Agência Brasileira de Inteligência (ABIN)
Em termos ideais, o Estado
é a própria sociedade organizada. Mas, parte dessa sociedade exerce o poder estatal em nome de toda a comunidade. Justamente por isso, esse poder precisa ter claros limites, o que nem sempre ocorre, como a realidade insiste em nos mostrar.
O mais novo evento abusivo ao menos de modo potencial é o chamado “Caso ABIN”.
A Agência Brasileira de Inteligência (ABIN)
não exerce em si, como parece ser claro, uma atividade abusiva. Claro que não. Os países todos contam com órgãos com função de obter, armazenar e de algum modo processar informações sensíveis aos interesses de cada nação. Isso é visto como algo regular, lícito, aceitável.
Ocorre, porém, haver riscos nesta atividade, especialmente em desfavor dos cidadãos e mais ainda em desfavor dos adversários, ou da oposição, ao governante do momento.
A esse respeito, lembremos que tivemos no Brasil, entre as décadas de 1960 e 1980 um antepassado da ABIN, o SNI – Serviço Nacional de Informação.
Este órgão, até mesmo pelo clima político então vigente, uma ditadura, colhia, arquivava e municiava o órgãos governamentais de informações várias — 90% relacionadas a desafetos do governo — e não possibilitava o acesso a essa informação a ninguém, nem mesmo aos que possuíam informações suas ali. Um claro abuso.
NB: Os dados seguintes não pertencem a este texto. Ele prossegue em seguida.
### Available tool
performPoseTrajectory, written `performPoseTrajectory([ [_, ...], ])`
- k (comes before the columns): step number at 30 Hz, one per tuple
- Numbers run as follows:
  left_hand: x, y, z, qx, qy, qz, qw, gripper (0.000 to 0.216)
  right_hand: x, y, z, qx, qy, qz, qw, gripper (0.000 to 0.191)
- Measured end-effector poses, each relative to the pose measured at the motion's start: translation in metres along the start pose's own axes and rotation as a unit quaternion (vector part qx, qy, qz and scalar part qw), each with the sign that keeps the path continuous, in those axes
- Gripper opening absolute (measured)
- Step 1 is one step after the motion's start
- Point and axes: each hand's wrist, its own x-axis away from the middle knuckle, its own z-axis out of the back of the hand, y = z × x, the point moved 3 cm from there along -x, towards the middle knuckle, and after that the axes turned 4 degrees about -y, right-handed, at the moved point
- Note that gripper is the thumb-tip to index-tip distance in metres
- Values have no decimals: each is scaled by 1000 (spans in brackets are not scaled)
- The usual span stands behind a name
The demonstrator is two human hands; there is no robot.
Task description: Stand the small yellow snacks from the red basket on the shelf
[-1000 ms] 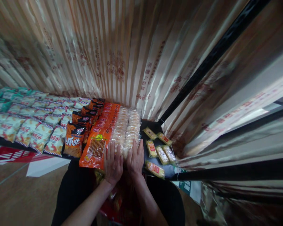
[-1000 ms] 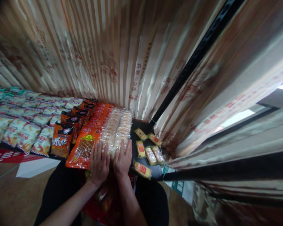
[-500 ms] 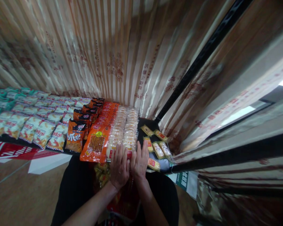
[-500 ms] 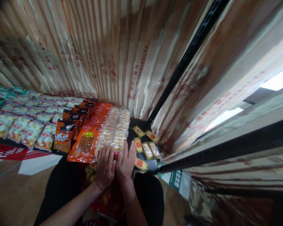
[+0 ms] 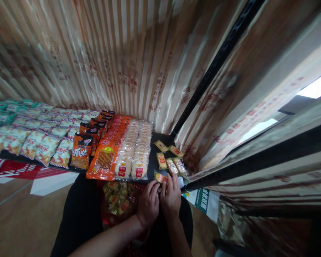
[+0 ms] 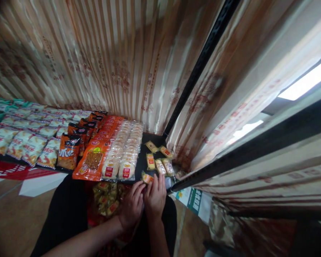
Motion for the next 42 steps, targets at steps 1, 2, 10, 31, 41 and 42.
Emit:
performPoseTrajectory([
  [1, -2, -1, -3, 20, 2, 20, 1000, 41, 2, 1, -1, -3, -6, -5, 1000, 41],
  [2, -4, -2, -6, 39, 4, 37, 999, 41, 4, 2, -2, -3, -9, -11, 1000, 41],
  [10, -13, -11, -21, 142, 40, 117, 982, 39, 7, 3, 1, -2, 8, -8, 1000, 40],
  [31, -13, -1, -9, 226, 42, 219, 948, 29, 5, -1, 7, -149, -88, -140, 975, 41],
  [41, -16, -3, -5, 222, 39, 245, 943, 35, 2, -6, 9, -232, -120, -217, 941, 36],
  [42, -17, -2, -4, 225, 39, 242, 943, 36, 0, -6, 10, -238, -125, -221, 937, 36],
])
Agora, um novo episódio de excessos neste campo toma espaço. De acordo com a Polícia Federal, um programa nomeado de “First Mile”
foi utilizado ilegalmente pela ABIN para monitorar autoridades do Judiciário e do Legislativo, além de jornalistas, durante o governo Bolsonaro
(2019-2022). Pode ser o maior caso de espionagem oficial, exercida pelo Estado, em nossa história.
Parece claro que essa ferramenta, “First Mile”,
ainda carece de ordenamentos legislativos, limites jurídicos, além de fiscalização e controle. Mas, há algo ainda pior nisso tudo e que mostra como ainda temos problemas estruturais relevantes em nosso Estado. Todo esse verdadeiro esquema de espionagem foi descoberto há mais de um ano e o que foi feito de lá para cá, o que mudou? Concretamente, nada.
A esse respeito, note-se que a Comissão Mista de Controle das Atividades de Inteligência (CCAI)
do Congresso Nacional, responsável por realizar o controle e a fiscalização externas das atividades de inteligência, não realizou nenhuma reunião neste último ano, mesmo com um caso tão grave para tratar.
Nomeada informalmente de “ABIN paralela”,
o caso ora comentado escancara a atualidade da máxima de Lorde Acton: “o poder corrompe e o poder absoluto corrompe absolutamente”.
Sem limites, o poder político tende a ser exercido de modo abusivo. O governo anterior tem contas a prestar neste tema, mas o atual também, afinal, segue usufruindo dessa mesma estrutura viciada e ilegal instalada num órgão de Estado.